The Culture, Media and Sport Select Committee have just produced a report outlining plans to ensure there is a ‘robust system of escalating fines’ for any company that fails to report a breach in security. They also suggested that a two-year jail sentence would be appropriate. In addition they have called for CEOs’ pay to be linked to the quality of the online security put in place within their organisation.

What this paper suggests is that it’s time for everyone to wise up to the fact that cybercrime is not victimless and that we all need to take responsibility for data – both our own and those we harvest as a company.

In the past it might be fair to say that lines of accountability were somewhat slack, if they existed at all. MPs have said that people need to be have day-to-day responsibility towards cyber security as well as adopting robust processes and strategies. Without these in place security breaches such as the one at Talk Talk, where 156 000 people’s accounts were hacked and affected, are likely to continue.
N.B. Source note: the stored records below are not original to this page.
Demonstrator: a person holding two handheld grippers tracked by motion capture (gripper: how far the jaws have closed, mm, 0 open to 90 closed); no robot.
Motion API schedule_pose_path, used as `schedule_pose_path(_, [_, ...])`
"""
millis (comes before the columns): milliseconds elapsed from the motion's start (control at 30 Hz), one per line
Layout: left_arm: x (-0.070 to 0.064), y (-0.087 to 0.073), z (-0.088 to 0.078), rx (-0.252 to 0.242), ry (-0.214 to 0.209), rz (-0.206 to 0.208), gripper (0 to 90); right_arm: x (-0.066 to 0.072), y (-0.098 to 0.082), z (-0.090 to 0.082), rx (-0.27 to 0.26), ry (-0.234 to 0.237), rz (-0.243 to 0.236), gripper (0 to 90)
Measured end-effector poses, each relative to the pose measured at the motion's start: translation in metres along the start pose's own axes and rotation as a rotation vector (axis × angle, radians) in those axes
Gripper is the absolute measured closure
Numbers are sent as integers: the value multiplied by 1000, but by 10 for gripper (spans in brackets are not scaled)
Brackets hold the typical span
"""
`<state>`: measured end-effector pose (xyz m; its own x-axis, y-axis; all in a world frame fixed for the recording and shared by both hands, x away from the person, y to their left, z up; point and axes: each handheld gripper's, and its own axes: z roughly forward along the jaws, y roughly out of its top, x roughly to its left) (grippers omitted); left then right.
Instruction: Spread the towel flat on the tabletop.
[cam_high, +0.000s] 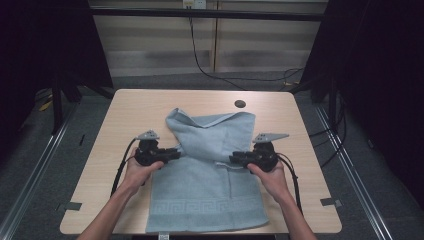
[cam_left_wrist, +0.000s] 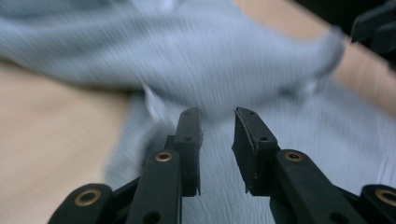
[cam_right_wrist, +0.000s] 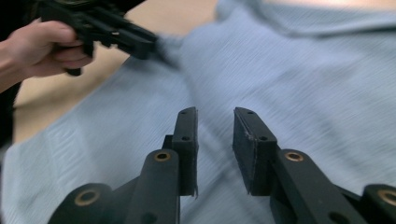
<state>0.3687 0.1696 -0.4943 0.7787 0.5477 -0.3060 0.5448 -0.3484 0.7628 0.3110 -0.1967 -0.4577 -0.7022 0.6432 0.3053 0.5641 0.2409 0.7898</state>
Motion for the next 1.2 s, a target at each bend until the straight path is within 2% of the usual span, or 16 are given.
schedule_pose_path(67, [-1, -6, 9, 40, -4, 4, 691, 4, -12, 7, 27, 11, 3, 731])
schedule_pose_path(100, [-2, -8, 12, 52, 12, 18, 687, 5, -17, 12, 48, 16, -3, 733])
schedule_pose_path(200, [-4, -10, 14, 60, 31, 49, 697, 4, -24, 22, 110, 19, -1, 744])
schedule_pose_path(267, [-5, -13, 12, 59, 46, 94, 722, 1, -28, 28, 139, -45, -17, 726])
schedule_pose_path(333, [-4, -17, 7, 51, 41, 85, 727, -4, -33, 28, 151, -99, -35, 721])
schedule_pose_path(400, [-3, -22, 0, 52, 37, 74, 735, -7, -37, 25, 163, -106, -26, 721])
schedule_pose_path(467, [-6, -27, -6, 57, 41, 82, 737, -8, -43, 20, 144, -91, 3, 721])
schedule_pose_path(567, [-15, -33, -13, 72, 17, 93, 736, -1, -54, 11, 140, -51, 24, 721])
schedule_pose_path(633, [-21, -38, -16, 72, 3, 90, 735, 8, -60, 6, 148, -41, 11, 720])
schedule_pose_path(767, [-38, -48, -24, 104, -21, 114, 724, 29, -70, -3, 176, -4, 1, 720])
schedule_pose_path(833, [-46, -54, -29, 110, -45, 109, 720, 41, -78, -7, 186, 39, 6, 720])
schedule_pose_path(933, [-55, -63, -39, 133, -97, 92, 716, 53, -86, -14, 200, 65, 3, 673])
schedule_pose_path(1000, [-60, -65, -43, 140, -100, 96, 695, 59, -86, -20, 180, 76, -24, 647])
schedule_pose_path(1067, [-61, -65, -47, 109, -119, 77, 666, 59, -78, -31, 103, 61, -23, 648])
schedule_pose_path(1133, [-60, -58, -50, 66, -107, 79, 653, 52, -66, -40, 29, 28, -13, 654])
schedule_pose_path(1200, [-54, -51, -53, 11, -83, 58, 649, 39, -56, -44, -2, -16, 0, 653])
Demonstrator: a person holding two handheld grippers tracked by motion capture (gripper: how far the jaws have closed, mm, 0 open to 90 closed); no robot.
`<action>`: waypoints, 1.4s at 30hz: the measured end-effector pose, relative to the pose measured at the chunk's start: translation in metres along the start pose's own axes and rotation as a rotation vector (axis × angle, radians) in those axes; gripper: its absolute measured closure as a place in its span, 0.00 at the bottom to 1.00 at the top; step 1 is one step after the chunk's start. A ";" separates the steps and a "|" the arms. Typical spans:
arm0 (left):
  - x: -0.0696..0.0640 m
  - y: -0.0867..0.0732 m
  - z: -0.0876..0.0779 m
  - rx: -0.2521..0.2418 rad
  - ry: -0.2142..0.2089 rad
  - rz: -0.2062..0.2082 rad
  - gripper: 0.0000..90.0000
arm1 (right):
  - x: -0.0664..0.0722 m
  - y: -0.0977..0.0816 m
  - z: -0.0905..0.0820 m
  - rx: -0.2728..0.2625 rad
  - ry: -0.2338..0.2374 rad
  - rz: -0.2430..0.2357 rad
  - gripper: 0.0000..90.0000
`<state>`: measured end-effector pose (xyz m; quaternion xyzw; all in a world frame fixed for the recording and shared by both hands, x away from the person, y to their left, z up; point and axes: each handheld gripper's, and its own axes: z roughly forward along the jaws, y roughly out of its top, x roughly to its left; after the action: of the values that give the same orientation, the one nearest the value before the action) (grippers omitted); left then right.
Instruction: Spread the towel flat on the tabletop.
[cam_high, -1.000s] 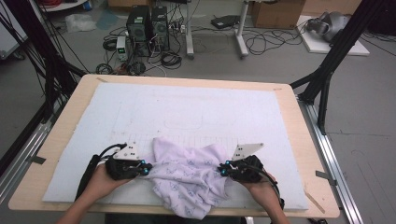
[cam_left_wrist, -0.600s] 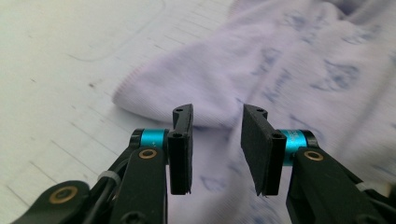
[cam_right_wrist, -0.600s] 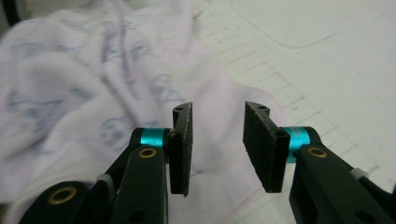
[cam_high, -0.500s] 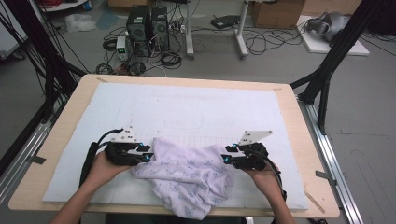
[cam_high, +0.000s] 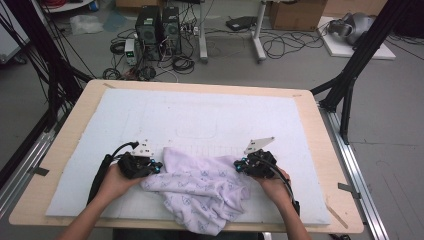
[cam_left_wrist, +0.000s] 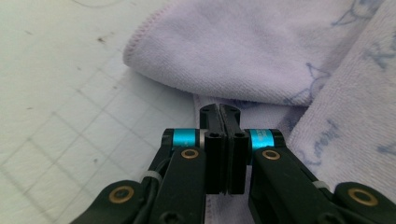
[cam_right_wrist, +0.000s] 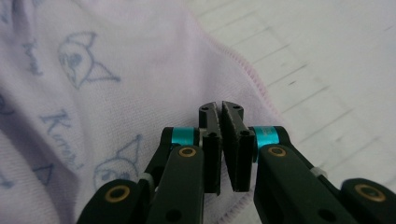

The problem is that cyber crime has reached such heights that it’s difficult to control. Therefore we cannot blame ignorance. Every company and individual has to take responsibility to stay ahead and close the front door to our digital data. 90% of companies have reported breaches so it affects almost everyone in one way or another. Jesse Norman MP, chairman of the committee, said: “Failure to prepare for or learn from cyber attacks, and failure to inform and protect consumers, must draw sanctions serious enough to act as a real incentive and deterrent. “

Therefore it is clear that anyone with a website and who collects data for one reason or another has to take responsibility, put processes and strategies in place and organise the appropriate legal documentation so everyone is protected as far as humanly possible. You have been warned!